───── Data extract ─────
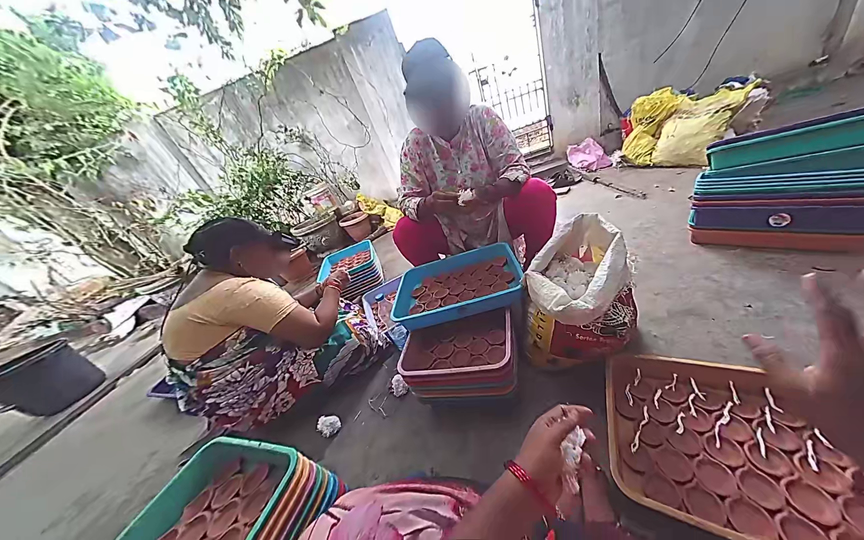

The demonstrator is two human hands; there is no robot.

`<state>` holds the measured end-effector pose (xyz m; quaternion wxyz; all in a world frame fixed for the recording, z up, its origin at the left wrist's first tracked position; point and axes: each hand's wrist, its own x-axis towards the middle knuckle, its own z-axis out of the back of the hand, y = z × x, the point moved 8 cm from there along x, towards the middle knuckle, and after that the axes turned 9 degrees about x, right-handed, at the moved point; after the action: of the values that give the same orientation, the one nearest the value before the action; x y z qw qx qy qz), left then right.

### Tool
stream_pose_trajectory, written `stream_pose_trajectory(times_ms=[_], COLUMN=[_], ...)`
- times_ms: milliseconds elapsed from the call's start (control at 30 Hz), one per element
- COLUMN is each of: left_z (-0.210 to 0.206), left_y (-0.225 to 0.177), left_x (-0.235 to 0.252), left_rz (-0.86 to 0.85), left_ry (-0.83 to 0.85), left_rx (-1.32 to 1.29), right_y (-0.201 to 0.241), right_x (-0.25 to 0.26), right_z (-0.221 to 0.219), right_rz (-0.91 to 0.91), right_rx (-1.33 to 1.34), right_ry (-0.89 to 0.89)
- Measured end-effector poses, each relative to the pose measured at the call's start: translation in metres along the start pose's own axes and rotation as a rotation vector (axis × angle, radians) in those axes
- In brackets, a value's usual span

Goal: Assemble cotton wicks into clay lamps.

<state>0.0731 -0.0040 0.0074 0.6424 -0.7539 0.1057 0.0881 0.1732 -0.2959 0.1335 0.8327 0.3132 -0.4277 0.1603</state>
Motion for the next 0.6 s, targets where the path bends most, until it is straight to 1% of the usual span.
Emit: stream_pose_trajectory(times_ms=[100,167,200,267,367,533,600], left_z=[0.003,0.006,0.008,0.007,0.003,-0.007,-0.008], left_y=[-0.02,-0.031,-0.032,-0.028,-0.02,-0.017,-0.016], left_x=[-0.003,-0.005,-0.005,-0.005,-0.008,-0.01,-0.011], left_rz=[-0.118,-0.223,-0.25,-0.258,-0.26,-0.268,-0.3], left_ry=[0.028,0.058,0.065,0.09,0.156,0.192,0.182], left_rx=[-0.062,-0.077,-0.073,-0.094,-0.084,-0.006,0.015], right_y=[0.028,0.044,0.053,0.072,0.1,0.121,0.121], right_x=[-0.029,-0.045,-0.054,-0.068,-0.084,-0.099,-0.105], right_z=[-0.034,-0.05,-0.055,-0.059,-0.059,-0.064,-0.071], right_rz=[0.009,-0.004,-0.025,-0.034,0.017,0.064,-0.008], right_rx=[0.161,0.322,0.419,0.601,0.785,0.921,0.967], right_ry=[0.132,0.224,0.273,0.338,0.391,0.451,0.515])
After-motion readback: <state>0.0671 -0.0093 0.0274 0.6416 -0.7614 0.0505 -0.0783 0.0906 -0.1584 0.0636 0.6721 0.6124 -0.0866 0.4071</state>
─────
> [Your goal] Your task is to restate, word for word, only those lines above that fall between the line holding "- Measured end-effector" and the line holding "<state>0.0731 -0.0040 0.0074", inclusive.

> [Exercise response]
- Measured end-effector poses, each relative to the pose measured at the call's start: translation in metres along the start pose's own axes and rotation as a rotation vector (axis × angle, radians) in those axes
- In brackets, a value's usual span

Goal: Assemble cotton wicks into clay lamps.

<state>0.0731 -0.0040 0.0074 0.6424 -0.7539 0.1057 0.0881 0.1732 -0.2959 0.1335 0.8327 0.3132 -0.4277 0.1603</state>

This exercise requires no additional output.